* **Exercise directions**: Please copy each line of the records below that includes the word "step".

Items from a data source
☆ ☆ ☆ ☆
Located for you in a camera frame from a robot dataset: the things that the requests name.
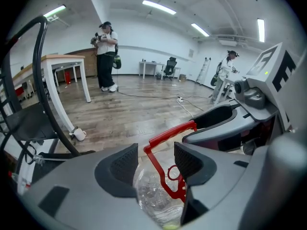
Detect black platform trolley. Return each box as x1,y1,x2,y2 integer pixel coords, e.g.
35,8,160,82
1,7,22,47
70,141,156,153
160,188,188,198
0,15,96,184

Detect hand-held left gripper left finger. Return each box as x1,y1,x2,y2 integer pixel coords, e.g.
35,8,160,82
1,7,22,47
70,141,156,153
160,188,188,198
18,143,164,230

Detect white cable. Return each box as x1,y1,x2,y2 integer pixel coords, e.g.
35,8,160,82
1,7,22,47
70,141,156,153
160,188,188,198
178,101,194,118

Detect metal ladder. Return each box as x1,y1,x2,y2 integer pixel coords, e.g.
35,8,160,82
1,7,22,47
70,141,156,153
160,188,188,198
195,57,212,85

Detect black cable with adapter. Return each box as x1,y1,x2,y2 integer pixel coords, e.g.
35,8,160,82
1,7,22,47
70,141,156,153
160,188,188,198
117,90,179,99

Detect black office chair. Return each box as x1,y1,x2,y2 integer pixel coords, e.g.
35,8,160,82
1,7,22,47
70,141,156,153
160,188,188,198
163,57,177,81

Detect ceiling light tube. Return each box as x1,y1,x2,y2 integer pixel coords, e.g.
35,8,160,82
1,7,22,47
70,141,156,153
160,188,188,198
257,18,265,43
43,5,67,18
191,23,210,37
142,0,177,15

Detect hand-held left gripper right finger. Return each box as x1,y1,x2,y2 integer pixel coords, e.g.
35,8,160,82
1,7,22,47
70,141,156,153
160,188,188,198
174,141,268,226

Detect wooden table white legs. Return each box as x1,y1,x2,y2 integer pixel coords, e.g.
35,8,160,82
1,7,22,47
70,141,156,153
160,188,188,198
12,54,92,133

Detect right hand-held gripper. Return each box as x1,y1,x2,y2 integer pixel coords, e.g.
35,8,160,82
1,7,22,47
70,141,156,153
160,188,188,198
182,42,303,155

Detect white mug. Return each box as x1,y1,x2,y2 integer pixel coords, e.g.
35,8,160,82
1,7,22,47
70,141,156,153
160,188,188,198
71,127,87,142

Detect white air conditioner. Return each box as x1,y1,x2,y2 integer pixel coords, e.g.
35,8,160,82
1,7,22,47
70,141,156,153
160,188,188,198
218,39,238,47

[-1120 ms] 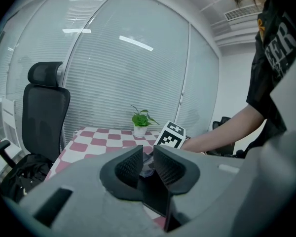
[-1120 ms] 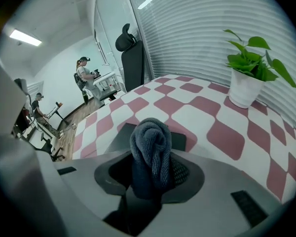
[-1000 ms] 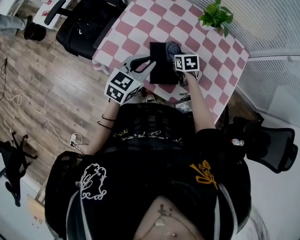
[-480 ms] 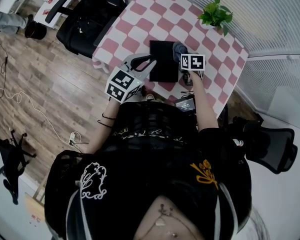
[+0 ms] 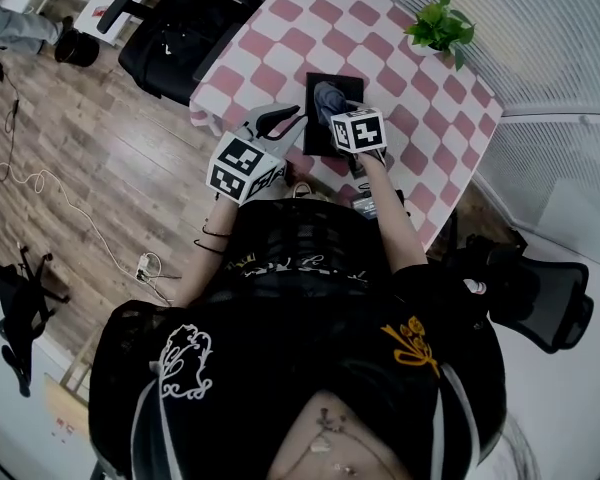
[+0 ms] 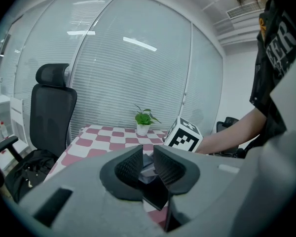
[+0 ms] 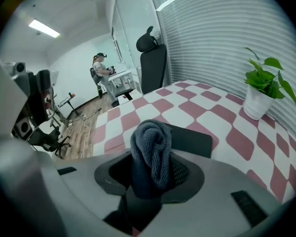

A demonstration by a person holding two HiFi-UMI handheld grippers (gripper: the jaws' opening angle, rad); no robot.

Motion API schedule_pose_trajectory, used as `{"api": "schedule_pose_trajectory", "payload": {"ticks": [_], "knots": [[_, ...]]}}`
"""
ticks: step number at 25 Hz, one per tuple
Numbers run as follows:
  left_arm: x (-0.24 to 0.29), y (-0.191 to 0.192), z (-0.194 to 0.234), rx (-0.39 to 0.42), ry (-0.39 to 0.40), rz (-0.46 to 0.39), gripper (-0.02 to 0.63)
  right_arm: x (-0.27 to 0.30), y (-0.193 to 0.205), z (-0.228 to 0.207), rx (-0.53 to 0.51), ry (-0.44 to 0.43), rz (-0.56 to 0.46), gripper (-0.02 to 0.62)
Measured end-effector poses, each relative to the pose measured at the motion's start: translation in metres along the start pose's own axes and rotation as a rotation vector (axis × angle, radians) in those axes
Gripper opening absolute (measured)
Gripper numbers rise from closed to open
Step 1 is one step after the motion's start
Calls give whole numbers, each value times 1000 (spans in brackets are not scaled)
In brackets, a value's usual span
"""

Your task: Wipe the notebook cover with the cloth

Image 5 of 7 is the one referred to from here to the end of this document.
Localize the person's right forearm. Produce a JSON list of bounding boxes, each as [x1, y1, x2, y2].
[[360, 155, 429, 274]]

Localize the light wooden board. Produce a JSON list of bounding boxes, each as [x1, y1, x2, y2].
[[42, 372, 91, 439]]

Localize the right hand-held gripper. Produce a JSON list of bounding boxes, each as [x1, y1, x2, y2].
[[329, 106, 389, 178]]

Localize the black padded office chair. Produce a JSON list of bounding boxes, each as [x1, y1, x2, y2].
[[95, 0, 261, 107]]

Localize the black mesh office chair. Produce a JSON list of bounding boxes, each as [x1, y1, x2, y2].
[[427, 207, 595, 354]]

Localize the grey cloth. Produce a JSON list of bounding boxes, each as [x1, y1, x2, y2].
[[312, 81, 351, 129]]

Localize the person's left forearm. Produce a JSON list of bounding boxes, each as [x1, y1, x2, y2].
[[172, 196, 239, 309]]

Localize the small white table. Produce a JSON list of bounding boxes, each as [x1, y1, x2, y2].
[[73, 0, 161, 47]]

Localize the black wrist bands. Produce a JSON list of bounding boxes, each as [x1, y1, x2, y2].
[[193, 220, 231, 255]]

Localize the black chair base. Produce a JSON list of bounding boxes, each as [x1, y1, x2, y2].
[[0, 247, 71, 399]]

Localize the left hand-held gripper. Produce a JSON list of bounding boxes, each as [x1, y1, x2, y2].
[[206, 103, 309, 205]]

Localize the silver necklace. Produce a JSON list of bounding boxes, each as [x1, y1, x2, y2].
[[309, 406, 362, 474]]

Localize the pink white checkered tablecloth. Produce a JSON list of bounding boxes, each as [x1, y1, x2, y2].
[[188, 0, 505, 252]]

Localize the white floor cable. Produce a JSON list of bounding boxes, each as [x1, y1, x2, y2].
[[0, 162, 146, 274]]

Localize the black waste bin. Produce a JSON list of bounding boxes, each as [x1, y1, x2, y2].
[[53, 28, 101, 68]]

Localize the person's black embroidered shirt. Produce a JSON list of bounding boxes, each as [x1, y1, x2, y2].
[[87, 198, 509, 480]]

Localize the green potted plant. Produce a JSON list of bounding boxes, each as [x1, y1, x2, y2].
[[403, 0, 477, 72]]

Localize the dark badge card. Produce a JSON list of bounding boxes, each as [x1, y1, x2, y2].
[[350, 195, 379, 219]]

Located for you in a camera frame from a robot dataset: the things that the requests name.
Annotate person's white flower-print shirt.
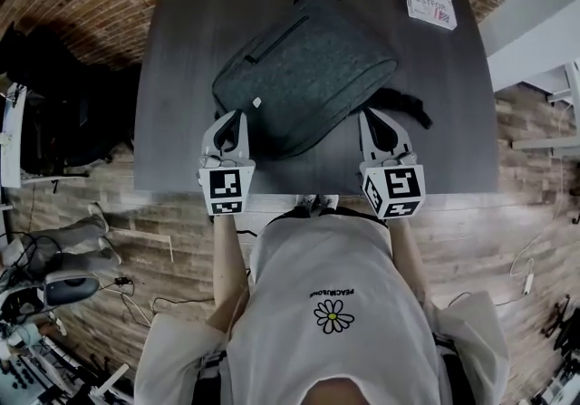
☆ ☆ ☆ ☆
* **Answer to the exercise**:
ticks: step number at 25 Hz, one per tuple
Step 1 is one step after the motion's start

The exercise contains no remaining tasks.